Thursday, May 12, 2005

Bad vs. Evil

In a long-overdue exit interview, Danny Jokrent explains that Jayson's Blair's plagiarism was a larger embarassment for the New York Times than its vouching for Administration lies about Iraqi WMD. Why? Because Blair was eeeeeevil:

In Weapons of Mass Destruction? Or Mass Distraction? you wrote: "To anyone who read the paper between September 2002 and June 2003, the impression that Saddam Hussein possessed, or was acquiring, a frightening arsenal of WMD seemed unmistakable. Except, of course, it appears to have been mistaken." Do you think that the Times' prewar reporting on WMD could prove to be a longer-term embarrassment to the paper than the Jayson Blair scandal?
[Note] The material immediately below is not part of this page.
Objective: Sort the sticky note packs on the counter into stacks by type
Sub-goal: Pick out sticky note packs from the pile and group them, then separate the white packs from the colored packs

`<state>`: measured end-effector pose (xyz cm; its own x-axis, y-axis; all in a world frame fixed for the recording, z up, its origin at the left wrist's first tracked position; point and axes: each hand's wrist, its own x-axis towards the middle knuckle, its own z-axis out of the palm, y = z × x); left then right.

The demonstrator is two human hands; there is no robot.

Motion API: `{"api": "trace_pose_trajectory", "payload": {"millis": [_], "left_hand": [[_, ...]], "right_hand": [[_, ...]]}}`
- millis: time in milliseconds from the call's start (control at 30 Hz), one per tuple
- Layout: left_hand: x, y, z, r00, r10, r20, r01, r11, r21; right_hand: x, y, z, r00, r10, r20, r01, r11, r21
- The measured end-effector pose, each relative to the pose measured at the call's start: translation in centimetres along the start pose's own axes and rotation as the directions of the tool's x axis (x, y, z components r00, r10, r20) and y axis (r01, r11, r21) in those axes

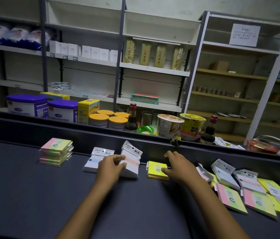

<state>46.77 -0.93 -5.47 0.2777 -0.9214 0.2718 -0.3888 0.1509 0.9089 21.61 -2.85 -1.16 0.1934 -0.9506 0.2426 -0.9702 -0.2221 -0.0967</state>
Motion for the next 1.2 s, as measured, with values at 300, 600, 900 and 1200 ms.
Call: {"api": "trace_pose_trajectory", "payload": {"millis": [300,600,900,1200], "left_hand": [[0.0,-1.2,1.0,0.98,0.137,0.145,-0.193,0.824,0.533],[-1.2,-0.1,1.9,0.975,0.184,0.127,-0.219,0.666,0.714],[-7.9,7.7,6.1,0.879,0.303,0.37,-0.474,0.649,0.595],[-20.1,15.4,14.7,0.787,0.418,0.454,-0.609,0.644,0.463]], "right_hand": [[0.3,0.2,0.2,1.0,0.023,0.0,-0.023,0.999,0.032],[-2.6,2.6,-0.2,0.997,0.068,-0.024,-0.067,0.997,0.049],[-10.8,9.5,-4.7,0.985,0.16,-0.06,-0.158,0.987,0.034],[-24.7,20.1,-9.4,0.957,0.269,-0.106,-0.267,0.963,0.035]]}}
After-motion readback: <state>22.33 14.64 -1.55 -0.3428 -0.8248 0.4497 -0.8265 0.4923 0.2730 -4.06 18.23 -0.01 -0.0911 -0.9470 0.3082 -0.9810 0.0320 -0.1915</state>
"I don't know if I could speak to comparative sins. It certainly was a very serious case of bad journalism. It was not, to the best of my ability to determine, a case of 'I know we're lying as I write this,' which Jayson Blair was. Here was a guy consciously plagiarising. Here was a guy who meant to break the rules. The Times did a lousy job on WMD, but I can't imagine there was anybody in the office saying: 'Let's make up some things.'

But an argument can be made that the paper's WMD reporting helped lead the country into war.

"I'm not saying it's not a significant issue. I'm saying that the WMD reporting was not consciously evil. It was bad journalism, even very bad journalism."

Okrent also can't imagine there was anybody in the Oval Office saying: "Let's make up some things." So it didn't happen.